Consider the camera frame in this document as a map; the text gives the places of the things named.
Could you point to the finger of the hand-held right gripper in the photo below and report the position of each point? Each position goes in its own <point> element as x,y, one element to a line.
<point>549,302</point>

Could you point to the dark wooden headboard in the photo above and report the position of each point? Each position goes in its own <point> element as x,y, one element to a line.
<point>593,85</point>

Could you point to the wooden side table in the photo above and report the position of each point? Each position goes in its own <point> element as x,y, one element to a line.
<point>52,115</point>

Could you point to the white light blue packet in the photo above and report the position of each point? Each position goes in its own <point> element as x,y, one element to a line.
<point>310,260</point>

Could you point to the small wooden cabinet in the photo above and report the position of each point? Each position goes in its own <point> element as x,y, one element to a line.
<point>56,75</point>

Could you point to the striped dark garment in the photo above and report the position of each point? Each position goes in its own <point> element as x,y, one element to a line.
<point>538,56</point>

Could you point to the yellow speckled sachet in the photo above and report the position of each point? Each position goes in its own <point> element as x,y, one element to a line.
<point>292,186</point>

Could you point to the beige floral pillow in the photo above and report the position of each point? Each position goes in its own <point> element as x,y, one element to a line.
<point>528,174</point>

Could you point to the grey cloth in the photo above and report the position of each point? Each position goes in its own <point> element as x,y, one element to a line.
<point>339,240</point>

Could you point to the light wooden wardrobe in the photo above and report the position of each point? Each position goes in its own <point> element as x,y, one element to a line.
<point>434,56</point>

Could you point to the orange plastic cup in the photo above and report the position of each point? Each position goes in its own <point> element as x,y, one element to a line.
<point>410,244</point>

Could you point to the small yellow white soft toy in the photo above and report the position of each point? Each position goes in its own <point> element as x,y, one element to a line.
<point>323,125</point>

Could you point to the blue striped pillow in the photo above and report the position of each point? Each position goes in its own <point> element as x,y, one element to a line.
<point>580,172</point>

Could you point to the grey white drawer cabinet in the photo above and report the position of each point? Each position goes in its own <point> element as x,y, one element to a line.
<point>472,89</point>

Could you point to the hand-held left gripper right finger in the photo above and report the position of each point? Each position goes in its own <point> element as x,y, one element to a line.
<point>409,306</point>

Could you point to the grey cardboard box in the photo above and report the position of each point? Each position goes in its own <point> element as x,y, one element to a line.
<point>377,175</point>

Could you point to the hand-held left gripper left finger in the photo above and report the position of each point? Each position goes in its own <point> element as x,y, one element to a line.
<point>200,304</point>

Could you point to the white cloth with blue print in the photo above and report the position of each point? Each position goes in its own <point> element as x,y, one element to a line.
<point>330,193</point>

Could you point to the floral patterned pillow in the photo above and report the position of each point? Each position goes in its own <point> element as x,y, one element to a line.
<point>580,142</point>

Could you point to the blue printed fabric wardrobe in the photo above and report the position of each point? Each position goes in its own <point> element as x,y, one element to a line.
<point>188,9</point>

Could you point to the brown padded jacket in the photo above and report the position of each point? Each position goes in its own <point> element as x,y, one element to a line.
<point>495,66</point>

Task brief: Given the records above, return exactly the lines starting at the line containing "Could you point to the grey cloth" and ending at the line containing "<point>410,244</point>", including both.

Exercise answer:
Could you point to the grey cloth in the photo above and report the position of each point? Each position goes in its own <point> element as x,y, one element to a line.
<point>339,240</point>

Could you point to the light wooden wardrobe in the photo above and report the position of each point? Each position goes in its own <point> element as x,y, one element to a line.
<point>434,56</point>

Could you point to the orange plastic cup in the photo above and report the position of each point? Each position goes in its own <point> element as x,y, one element to a line.
<point>410,244</point>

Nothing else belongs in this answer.